WHAT YOU NEED TO DO:
From the listing below, retype exactly the line holding "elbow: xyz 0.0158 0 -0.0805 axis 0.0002", the line holding "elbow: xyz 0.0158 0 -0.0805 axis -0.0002", and the lines between them; skip everything else.
[DATA SUPPLIED]
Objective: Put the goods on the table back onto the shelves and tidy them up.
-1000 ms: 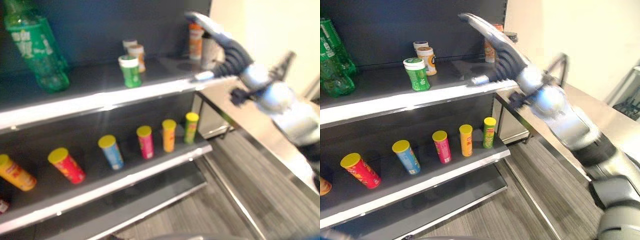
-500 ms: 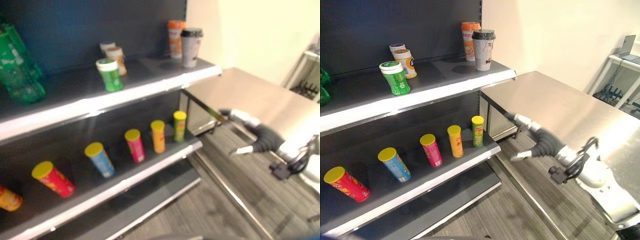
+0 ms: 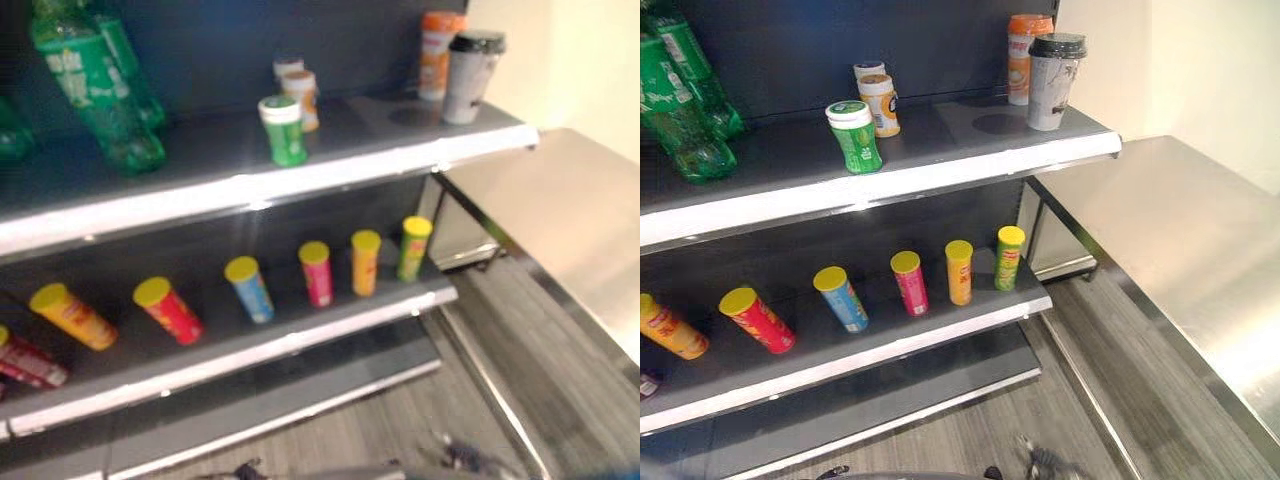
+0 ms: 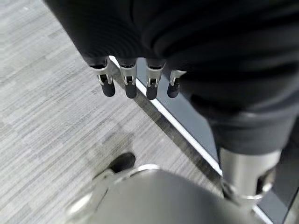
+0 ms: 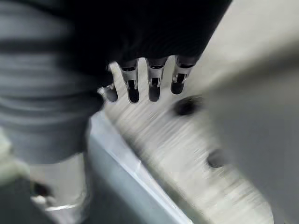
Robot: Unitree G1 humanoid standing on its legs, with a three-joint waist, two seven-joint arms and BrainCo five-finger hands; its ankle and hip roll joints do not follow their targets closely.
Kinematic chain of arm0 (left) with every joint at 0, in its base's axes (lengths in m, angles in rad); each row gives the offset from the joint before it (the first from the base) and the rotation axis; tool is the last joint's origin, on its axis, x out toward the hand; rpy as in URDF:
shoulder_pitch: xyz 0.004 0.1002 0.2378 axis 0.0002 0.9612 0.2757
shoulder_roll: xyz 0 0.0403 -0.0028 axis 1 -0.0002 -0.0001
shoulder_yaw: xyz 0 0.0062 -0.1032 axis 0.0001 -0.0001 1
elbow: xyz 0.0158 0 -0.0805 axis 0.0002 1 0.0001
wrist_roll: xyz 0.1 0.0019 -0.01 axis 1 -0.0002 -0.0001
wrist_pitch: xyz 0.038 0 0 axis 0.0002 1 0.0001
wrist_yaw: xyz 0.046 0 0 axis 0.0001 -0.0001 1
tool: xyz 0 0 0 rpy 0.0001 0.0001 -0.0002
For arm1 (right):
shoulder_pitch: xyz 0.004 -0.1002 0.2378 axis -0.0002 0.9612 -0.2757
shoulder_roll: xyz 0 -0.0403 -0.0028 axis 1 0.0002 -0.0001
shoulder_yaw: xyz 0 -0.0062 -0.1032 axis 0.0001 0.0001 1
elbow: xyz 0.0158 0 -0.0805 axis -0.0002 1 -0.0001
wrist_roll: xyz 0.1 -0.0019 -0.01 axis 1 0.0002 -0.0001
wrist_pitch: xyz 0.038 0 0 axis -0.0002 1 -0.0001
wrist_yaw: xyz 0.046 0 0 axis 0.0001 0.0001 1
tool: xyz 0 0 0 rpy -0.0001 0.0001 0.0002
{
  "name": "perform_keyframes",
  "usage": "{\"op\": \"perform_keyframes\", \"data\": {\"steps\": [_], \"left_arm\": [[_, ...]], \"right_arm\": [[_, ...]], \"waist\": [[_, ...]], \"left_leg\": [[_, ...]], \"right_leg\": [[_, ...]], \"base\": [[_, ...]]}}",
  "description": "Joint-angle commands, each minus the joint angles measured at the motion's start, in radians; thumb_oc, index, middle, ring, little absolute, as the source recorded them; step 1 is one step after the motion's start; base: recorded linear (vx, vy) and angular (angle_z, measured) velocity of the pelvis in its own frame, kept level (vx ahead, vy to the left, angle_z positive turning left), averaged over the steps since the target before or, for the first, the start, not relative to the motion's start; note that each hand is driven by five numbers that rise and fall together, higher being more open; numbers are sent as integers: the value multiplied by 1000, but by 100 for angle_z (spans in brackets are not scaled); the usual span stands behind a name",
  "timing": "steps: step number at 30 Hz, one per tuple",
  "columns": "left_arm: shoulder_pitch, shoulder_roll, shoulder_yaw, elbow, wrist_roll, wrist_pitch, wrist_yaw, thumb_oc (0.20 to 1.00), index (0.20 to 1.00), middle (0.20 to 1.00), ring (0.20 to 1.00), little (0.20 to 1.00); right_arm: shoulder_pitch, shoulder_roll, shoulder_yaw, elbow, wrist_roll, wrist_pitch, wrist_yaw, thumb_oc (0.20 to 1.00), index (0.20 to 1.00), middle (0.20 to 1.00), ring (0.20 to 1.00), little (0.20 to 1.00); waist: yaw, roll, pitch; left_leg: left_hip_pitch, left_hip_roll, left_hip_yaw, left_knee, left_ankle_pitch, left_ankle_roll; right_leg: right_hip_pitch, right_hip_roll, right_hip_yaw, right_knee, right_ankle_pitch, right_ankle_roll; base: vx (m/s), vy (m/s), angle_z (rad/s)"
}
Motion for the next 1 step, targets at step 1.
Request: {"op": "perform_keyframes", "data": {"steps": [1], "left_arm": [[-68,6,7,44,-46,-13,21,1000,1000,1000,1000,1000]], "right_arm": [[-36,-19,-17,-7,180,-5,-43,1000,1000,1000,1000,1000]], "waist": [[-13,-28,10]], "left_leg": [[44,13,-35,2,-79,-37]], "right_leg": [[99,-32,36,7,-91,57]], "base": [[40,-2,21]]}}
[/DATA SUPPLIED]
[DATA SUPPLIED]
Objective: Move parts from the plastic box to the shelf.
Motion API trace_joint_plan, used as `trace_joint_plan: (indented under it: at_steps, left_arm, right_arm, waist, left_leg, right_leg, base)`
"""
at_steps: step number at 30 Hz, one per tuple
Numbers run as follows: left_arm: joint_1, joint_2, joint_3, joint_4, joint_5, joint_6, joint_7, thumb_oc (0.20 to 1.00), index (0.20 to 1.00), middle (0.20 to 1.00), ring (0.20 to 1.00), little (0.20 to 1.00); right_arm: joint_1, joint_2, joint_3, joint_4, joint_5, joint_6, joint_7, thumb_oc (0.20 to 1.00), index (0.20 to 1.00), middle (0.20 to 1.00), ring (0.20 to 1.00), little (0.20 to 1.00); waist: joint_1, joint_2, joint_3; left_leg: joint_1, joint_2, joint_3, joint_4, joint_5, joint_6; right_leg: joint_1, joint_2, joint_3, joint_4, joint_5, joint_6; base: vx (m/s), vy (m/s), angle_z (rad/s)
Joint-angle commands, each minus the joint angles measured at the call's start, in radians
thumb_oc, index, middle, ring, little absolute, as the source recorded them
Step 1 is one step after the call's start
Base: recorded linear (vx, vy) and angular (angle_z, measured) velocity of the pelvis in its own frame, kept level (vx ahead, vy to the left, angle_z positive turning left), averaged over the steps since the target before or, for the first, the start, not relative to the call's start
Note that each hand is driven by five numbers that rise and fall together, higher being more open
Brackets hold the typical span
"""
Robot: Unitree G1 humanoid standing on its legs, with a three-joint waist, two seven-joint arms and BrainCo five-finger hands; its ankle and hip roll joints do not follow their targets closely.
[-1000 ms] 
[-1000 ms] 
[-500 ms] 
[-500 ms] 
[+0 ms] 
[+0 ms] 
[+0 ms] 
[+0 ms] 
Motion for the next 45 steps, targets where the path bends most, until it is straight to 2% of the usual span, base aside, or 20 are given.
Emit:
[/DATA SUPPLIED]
TASK RESULT:
elbow: xyz 0.0158 0 -0.0805 axis 0.0002 1 0.0001
wrist_roll: xyz 0.1 0.0019 -0.01 axis 1 -0.0002 -0.0001
wrist_pitch: xyz 0.038 0 0 axis 0.0002 1 0.0001
wrist_yaw: xyz 0.046 0 0 axis 0.0001 -0.0001 1
tool: xyz 0 0 0 rpy 0.0001 0.0001 -0.0002
For arm1 (right):
shoulder_pitch: xyz 0.004 -0.1002 0.2378 axis -0.0002 0.9612 -0.2757
shoulder_roll: xyz 0 -0.0403 -0.0028 axis 1 0.0002 -0.0001
shoulder_yaw: xyz 0 -0.0062 -0.1032 axis 0.0001 0.0001 1
elbow: xyz 0.0158 0 -0.0805 axis -0.0002 1 -0.0001

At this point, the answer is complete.